## WORK TO BE COMPLETED
Reproduce, from the lines below, exactly the stretch that begins at the line containing "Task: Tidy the" and ends at the line containing "the typical span.", both included.

Top of EXERCISE DATA

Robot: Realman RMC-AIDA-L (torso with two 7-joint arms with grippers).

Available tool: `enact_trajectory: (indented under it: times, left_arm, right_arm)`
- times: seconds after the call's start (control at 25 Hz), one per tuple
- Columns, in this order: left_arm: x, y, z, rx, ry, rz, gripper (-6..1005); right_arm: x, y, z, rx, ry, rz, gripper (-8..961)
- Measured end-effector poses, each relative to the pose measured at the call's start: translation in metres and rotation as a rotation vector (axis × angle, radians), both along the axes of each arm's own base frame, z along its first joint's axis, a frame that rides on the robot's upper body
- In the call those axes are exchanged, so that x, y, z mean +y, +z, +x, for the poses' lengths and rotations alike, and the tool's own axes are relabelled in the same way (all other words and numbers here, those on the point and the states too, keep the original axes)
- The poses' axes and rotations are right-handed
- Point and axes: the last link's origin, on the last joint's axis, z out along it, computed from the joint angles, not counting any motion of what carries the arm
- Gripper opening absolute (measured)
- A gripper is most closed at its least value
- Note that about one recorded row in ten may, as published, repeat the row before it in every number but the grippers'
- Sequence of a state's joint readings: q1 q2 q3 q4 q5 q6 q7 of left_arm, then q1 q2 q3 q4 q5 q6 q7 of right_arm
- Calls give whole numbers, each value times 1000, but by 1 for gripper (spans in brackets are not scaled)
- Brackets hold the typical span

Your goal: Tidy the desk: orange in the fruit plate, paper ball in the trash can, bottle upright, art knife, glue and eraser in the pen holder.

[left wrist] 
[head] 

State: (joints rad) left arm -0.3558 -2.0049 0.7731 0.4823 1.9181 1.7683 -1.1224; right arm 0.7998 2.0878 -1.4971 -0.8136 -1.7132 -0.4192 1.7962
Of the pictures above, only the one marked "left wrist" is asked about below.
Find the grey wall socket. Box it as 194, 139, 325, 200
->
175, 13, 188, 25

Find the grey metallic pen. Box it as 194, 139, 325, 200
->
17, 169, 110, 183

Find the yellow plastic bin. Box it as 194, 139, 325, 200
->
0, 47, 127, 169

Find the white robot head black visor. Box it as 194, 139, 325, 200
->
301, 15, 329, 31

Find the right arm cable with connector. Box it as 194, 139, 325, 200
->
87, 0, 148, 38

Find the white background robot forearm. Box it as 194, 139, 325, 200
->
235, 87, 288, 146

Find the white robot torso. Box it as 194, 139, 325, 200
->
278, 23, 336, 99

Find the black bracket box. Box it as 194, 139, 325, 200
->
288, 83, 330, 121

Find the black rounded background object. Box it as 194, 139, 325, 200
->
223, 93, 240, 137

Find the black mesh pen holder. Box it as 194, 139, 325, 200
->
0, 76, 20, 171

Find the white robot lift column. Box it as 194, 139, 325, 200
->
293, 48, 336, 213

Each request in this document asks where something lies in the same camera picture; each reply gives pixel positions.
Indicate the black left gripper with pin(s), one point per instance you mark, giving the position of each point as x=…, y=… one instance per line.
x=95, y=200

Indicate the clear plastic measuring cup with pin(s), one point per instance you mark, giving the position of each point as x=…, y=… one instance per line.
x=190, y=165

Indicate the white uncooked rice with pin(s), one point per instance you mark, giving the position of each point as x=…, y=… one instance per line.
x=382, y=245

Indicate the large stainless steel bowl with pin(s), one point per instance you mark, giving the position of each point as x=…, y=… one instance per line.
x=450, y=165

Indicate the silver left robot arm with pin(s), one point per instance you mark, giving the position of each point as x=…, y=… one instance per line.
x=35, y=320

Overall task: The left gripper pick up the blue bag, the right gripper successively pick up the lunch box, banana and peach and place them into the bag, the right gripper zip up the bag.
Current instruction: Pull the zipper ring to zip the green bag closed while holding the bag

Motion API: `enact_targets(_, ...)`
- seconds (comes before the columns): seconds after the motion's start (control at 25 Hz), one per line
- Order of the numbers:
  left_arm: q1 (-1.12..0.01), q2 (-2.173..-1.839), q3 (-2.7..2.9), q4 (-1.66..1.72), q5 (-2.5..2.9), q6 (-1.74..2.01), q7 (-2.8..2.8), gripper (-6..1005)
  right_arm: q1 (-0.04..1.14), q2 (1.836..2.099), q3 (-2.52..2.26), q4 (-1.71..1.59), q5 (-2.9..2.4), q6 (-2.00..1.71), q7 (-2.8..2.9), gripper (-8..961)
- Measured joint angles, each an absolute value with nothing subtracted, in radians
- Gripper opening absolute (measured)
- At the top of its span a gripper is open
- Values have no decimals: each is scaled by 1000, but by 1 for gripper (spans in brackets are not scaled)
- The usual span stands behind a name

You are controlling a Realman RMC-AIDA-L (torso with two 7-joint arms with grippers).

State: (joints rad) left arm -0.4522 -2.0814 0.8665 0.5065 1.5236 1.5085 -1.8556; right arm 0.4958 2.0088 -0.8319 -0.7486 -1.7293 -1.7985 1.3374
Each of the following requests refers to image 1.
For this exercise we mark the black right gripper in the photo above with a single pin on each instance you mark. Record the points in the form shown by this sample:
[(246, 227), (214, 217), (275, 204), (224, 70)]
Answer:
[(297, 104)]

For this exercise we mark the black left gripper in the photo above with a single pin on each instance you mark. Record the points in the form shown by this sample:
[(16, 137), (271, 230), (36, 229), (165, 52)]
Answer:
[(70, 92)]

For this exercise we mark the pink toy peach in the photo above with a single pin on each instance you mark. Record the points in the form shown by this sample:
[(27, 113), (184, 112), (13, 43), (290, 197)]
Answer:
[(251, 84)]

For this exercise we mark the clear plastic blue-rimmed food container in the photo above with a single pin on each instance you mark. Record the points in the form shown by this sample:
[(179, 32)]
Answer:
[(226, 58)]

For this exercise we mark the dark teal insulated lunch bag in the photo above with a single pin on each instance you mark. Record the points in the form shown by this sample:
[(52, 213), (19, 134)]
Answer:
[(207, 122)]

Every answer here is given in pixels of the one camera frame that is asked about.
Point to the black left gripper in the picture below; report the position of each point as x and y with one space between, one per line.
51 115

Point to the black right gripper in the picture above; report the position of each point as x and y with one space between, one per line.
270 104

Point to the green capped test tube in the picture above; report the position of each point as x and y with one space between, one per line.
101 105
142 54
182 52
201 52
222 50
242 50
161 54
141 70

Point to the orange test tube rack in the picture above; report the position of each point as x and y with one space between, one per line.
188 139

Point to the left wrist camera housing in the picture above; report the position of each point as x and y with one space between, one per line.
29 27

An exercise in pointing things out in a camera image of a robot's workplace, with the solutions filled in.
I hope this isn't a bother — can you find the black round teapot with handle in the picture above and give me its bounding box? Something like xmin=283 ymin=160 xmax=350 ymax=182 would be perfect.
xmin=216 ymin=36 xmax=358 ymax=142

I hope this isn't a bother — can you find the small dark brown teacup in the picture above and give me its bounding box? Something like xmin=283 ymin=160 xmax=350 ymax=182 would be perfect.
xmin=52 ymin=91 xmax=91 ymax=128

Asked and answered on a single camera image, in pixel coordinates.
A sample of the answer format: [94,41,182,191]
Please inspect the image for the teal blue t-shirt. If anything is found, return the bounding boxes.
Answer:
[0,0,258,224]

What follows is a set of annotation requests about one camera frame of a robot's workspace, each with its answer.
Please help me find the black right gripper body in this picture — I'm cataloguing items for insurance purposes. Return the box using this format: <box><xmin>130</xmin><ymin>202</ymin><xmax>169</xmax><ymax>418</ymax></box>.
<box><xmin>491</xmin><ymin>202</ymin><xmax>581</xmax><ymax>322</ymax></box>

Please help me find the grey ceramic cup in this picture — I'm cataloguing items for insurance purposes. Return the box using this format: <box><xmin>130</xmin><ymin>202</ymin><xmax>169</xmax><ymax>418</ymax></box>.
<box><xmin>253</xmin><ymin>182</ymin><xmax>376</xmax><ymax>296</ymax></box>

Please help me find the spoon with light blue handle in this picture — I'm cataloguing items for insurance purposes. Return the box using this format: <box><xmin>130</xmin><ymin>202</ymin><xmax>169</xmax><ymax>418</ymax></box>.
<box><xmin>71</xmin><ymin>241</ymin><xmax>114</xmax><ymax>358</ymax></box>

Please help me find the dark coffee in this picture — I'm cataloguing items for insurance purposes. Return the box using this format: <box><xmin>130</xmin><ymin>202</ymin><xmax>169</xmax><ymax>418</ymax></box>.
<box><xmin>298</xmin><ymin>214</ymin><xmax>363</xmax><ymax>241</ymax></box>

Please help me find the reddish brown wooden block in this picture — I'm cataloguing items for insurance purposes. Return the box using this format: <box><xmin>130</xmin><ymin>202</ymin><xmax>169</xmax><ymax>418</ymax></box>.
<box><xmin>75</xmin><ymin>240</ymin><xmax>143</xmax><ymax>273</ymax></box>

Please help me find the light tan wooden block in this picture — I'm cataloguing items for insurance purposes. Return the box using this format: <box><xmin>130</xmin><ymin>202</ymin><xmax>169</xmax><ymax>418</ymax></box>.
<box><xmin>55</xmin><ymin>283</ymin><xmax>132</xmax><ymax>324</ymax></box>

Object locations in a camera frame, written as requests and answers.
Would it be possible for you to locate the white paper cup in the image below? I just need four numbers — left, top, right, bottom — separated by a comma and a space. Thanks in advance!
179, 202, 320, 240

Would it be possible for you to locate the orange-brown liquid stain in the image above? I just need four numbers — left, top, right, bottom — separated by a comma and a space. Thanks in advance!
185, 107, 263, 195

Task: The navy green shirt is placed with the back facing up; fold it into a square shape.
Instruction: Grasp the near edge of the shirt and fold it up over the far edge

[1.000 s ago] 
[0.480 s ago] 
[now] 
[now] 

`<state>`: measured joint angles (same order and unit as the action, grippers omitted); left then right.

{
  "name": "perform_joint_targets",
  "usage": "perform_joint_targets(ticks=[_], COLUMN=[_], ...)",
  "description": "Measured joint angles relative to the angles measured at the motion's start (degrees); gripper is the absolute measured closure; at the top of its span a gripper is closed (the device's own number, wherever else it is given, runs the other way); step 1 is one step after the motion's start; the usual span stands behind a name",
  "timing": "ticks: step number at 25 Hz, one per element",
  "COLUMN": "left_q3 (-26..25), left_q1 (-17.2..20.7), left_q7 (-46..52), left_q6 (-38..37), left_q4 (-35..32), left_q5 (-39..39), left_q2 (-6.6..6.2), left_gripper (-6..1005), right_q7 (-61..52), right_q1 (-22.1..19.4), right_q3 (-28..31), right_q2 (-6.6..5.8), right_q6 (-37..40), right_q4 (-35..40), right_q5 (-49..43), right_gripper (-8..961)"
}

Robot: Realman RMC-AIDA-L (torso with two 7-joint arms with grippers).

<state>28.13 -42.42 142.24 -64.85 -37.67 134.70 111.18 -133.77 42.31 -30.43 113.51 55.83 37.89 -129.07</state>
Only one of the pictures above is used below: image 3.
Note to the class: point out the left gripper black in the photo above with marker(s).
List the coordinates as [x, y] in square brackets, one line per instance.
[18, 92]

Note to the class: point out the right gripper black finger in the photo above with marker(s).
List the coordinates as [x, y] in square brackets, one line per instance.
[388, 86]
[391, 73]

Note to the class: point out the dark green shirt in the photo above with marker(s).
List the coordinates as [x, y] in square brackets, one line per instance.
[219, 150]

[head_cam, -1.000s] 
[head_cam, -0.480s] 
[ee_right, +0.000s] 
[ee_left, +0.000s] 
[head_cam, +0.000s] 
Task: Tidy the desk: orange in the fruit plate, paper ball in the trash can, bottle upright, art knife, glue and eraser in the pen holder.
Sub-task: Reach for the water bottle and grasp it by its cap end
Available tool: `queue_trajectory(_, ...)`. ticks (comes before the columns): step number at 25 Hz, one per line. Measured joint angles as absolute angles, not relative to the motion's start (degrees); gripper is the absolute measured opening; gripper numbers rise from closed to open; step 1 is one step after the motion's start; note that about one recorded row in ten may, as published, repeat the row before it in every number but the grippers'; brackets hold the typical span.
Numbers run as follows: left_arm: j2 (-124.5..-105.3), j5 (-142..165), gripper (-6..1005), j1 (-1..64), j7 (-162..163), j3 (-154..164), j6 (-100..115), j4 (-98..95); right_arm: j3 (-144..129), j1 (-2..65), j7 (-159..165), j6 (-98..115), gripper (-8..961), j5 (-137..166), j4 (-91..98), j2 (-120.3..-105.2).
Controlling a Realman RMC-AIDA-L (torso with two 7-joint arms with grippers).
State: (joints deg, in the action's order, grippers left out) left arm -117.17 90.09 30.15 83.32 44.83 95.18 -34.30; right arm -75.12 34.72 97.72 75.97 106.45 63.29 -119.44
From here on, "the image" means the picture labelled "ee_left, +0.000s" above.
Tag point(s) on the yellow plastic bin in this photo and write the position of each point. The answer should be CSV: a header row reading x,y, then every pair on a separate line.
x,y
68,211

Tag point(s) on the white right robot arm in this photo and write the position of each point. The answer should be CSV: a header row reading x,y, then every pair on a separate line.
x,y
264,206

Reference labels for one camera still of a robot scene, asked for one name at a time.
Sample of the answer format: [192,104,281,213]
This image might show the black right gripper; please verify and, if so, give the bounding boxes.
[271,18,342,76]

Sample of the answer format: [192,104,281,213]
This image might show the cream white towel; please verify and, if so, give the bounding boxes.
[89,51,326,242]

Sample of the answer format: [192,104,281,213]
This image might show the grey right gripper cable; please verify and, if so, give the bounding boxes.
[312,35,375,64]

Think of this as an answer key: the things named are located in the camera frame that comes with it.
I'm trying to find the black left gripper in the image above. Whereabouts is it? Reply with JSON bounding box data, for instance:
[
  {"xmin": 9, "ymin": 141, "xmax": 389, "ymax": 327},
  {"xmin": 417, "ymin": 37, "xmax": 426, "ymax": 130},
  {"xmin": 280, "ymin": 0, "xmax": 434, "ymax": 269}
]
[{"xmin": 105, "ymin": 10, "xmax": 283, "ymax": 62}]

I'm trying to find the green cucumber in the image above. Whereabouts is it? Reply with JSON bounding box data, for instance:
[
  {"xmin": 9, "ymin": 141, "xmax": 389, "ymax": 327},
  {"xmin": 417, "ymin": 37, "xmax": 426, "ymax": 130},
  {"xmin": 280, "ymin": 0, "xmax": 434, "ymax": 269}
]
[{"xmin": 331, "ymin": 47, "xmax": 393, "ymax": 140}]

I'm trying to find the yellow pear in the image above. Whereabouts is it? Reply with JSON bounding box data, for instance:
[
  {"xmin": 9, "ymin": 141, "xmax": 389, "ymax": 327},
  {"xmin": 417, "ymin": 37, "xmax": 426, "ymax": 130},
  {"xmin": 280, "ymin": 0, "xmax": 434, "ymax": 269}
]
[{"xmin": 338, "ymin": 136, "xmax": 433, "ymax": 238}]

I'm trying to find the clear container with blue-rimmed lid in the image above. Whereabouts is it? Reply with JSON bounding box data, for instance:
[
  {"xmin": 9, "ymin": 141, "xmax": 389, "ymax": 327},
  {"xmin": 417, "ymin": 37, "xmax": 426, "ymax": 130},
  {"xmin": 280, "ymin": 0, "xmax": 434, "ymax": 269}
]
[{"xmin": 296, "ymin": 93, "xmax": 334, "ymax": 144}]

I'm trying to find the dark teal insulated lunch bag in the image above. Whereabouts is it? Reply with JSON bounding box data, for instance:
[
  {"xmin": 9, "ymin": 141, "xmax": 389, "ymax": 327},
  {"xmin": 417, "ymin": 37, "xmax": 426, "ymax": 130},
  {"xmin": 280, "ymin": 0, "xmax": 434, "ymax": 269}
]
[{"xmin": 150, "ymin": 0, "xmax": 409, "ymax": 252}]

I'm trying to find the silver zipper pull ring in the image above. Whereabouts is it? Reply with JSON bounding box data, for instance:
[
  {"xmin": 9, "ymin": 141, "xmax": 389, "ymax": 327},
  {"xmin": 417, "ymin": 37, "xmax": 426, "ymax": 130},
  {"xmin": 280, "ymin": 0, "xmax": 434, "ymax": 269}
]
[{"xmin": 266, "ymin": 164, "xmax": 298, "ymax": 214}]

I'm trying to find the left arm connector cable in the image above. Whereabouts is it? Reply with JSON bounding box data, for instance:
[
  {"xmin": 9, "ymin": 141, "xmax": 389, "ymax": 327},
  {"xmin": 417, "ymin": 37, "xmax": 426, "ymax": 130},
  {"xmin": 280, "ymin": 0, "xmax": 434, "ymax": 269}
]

Bottom of EXERCISE DATA

## EXERCISE RESULT
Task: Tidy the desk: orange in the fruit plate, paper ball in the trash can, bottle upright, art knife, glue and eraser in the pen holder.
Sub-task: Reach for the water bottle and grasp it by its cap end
Available tool: `queue_trajectory(_, ...)`. ticks (comes before the columns): step number at 25 Hz, one per line. Measured joint angles as absolute angles, not relative to the motion's start (degrees); gripper is the absolute measured opening; gripper numbers rise from closed to open; step 1 is one step after the motion's start; note that about one recorded row in ten may, as published, repeat the row before it in every number but the grippers'; brackets hold the typical span.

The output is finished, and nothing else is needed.